5. Haemoglobin content measured as optical density (OD) at 416 nm after the tail‐clip assay. Significant differences between groups were assessed using one‐way ANOVA test. Data are reported as mean ± SEM. Each dot corresponds to a single animal. Knockout (K.O.) group: n = 4; CodopV3: n = 4; N6 intein: n = 4; CodopN6 intein: n = 6.

6. Western blot analysis of liver lysates (100 µg) from either CodopN6 intein‐treated mice (n = 6) or untreated haemophilic mice (n = 2). A lysate from HEK293 cells transfected with the N6 full‐length plasmid was used as positive control (50 µg).
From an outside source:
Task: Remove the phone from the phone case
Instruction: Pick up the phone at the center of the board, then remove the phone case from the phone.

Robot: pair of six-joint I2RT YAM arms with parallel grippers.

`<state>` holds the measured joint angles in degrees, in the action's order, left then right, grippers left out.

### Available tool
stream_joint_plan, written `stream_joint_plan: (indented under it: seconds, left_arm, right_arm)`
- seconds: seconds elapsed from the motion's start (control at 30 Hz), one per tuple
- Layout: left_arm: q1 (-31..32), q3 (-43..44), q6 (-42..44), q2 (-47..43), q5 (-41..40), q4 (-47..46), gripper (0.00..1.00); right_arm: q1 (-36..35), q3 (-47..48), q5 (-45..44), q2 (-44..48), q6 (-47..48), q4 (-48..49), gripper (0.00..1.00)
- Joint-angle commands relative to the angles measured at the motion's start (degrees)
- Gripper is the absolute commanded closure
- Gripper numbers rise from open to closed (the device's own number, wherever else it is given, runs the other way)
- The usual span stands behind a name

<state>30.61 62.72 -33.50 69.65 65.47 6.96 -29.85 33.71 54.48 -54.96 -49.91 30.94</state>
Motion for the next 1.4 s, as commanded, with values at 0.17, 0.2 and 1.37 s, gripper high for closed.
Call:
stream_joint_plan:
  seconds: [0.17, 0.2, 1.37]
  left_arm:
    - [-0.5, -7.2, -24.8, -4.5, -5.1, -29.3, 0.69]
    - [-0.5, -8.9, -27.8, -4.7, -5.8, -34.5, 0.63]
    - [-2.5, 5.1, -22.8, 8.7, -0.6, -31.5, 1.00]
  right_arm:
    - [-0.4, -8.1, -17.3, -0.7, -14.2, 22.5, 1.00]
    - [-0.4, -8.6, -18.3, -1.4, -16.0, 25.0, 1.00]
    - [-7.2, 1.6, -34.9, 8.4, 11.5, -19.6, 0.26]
Arrows point at N6 full‐length protein (N6), the 5’ half of N6 (5’N6) and 3’ half of N6 (3’N6).

Source data are available online for this figure.
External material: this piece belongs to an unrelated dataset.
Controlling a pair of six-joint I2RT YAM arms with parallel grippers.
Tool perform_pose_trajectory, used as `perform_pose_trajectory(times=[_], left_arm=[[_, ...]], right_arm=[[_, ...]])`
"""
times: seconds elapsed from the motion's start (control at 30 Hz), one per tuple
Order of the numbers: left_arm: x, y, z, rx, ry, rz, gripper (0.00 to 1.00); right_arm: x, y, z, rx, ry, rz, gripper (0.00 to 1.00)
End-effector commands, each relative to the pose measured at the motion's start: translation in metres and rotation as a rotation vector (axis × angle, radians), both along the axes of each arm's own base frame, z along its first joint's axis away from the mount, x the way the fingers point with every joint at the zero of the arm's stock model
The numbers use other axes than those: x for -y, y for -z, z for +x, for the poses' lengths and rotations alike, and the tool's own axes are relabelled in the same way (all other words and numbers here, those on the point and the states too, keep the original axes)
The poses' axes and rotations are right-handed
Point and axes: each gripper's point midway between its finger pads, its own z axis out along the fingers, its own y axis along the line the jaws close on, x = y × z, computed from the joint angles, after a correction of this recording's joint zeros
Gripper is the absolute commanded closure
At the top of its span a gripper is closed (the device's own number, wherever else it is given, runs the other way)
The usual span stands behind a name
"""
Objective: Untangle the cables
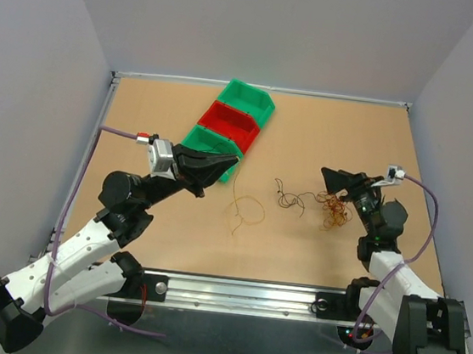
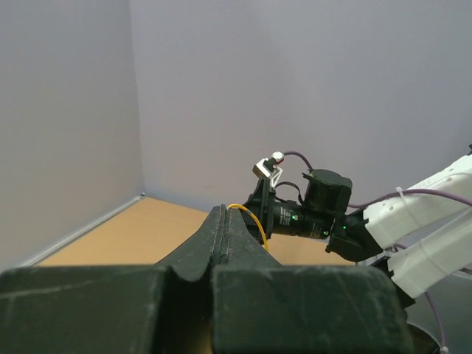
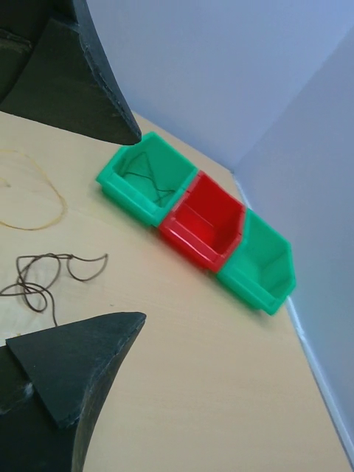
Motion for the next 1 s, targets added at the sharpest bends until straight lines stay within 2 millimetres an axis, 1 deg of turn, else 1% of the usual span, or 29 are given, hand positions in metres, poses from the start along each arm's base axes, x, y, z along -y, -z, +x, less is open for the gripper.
perform_pose_trajectory(times=[0.0, 0.03, 0.07, 0.13, 0.17, 0.27, 0.3, 0.33, 0.37, 0.4, 0.43, 0.47, 0.53, 0.63, 0.77, 0.83, 0.93, 0.97], left_arm=[[-0.019, -0.023, 0.017, 0.094, -0.166, -0.054, 1.00], [-0.020, -0.022, 0.022, 0.086, -0.189, -0.052, 1.00], [-0.019, -0.022, 0.027, 0.079, -0.202, -0.047, 1.00], [-0.018, -0.021, 0.033, 0.055, -0.219, -0.038, 1.00], [-0.017, -0.020, 0.037, 0.045, -0.230, -0.037, 1.00], [-0.016, -0.017, 0.046, 0.030, -0.259, -0.014, 1.00], [-0.015, -0.017, 0.048, 0.029, -0.265, -0.009, 1.00], [-0.018, -0.016, 0.053, 0.023, -0.292, -0.006, 1.00], [-0.019, -0.013, 0.055, 0.020, -0.308, -0.003, 1.00], [-0.026, -0.017, 0.059, 0.020, -0.349, -0.031, 1.00], [-0.030, -0.016, 0.064, 0.011, -0.381, -0.043, 1.00], [-0.035, -0.014, 0.067, 0.009, -0.414, -0.046, 1.00], [-0.045, -0.012, 0.076, 0.007, -0.489, -0.050, 1.00], [-0.043, -0.007, 0.081, 0.000, -0.499, -0.034, 1.00], [-0.033, 0.002, 0.086, -0.007, -0.478, -0.005, 1.00], [-0.029, 0.006, 0.090, -0.017, -0.478, 0.007, 1.00], [-0.028, 0.010, 0.095, -0.005, -0.496, 0.028, 1.00], [-0.028, 0.012, 0.097, -0.010, -0.500, 0.032, 1.00]], right_arm=[[-0.045, -0.020, -0.015, 0.143, -0.235, -0.145, 0.01], [-0.054, -0.018, -0.016, 0.149, -0.273, -0.168, 0.01], [-0.073, -0.015, -0.018, 0.162, -0.352, -0.215, 0.01], [-0.091, -0.009, -0.017, 0.161, -0.416, -0.259, 0.01], [-0.107, -0.003, -0.018, 0.162, -0.469, -0.290, 0.01], [-0.129, 0.003, -0.026, 0.176, -0.561, -0.320, 0.01], [-0.136, 0.008, -0.031, 0.187, -0.614, -0.340, 0.02], [-0.144, 0.009, -0.037, 0.199, -0.656, -0.349, 0.02], [-0.148, 0.012, -0.044, 0.224, -0.704, -0.371, 0.02], [-0.152, 0.013, -0.048, 0.238, -0.731, -0.388, 0.02], [-0.155, 0.016, -0.052, 0.247, -0.756, -0.406, 0.03], [-0.161, 0.024, -0.060, 0.256, -0.798, -0.443, 0.03], [-0.168, 0.031, -0.068, 0.266, -0.828, -0.494, 0.03], [-0.177, 0.034, -0.075, 0.278, -0.860, -0.524, 0.03], [-0.195, 0.040, -0.079, 0.277, -0.905, -0.549, 0.03], [-0.205, 0.036, -0.078, 0.291, -0.918, -0.552, 0.03], [-0.218, 0.038, -0.070, 0.282, -0.915, -0.560, 0.03], [-0.227, 0.040, -0.064, 0.272, -0.900, -0.571, 0.03]])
Figure 6. AAV‐N6 intein administration results in therapeutic F8 levels without eliciting anti‐F8 antibodies

1. The amount of anti‐F8 antibodies analysed by indirect ELISA is reported in Arbitrary Units/millilitre (AU/ml). Each numbered bar represents a single mouse. CodopV3, AAV‐CodopV3 injected group n = 8; N6 intein, AAV‐N6 intein injected group n = 5; CodopN6 intein, AAV‐CodopN6 intein injected group n = 5. Significant differences were assessed as follow: Paired T‐test has been used for CodopV3 n = 5: P ≤ 0.001; Wilcoxon test for CodopV3 n = 3: P ≤ 0.05; Paired T‐test has been used for N6 intein n = 5: P ≤ 0.05; Paired T‐test has been used for CodopN6 intein n = 5 P ≤ 0.01.

2. Bethesda assay performed on plasma samples mice injected with AAV‐CodopV3; on the plasma of animals injected with AAV‐N6 intein n = 3 and the plasma of animals injected with AAV‐CodopN6 intein n = 2; plasma of a wild‐type animal was used as a control. The dotted line indicates the threshold above which anti‐F8 antibodies are considered inhibitors.

3. Pro‐inflammatory cytokines levels followed over time and reported as percentage of the baseline levels (time point before the injection). Data are represented as mean ± SEM. Five animals belonging to the CodopV3 group were analysed. Significant differences were assessed using the Kruskal−Wallis test; for IP‐10: *indicates the P ≤ 0.05 between 0 and 4 wpi; * indicates the P ≤ 0.05 between 0 and 8 wpi; *indicates the P ≤ 0.05 between 0 and 16 wpi. (n = 20); for eotaxin: *indicates the P ≤ 0.05. All P‐values are reported in Appendix Table S1.

Source data are available online for this figure.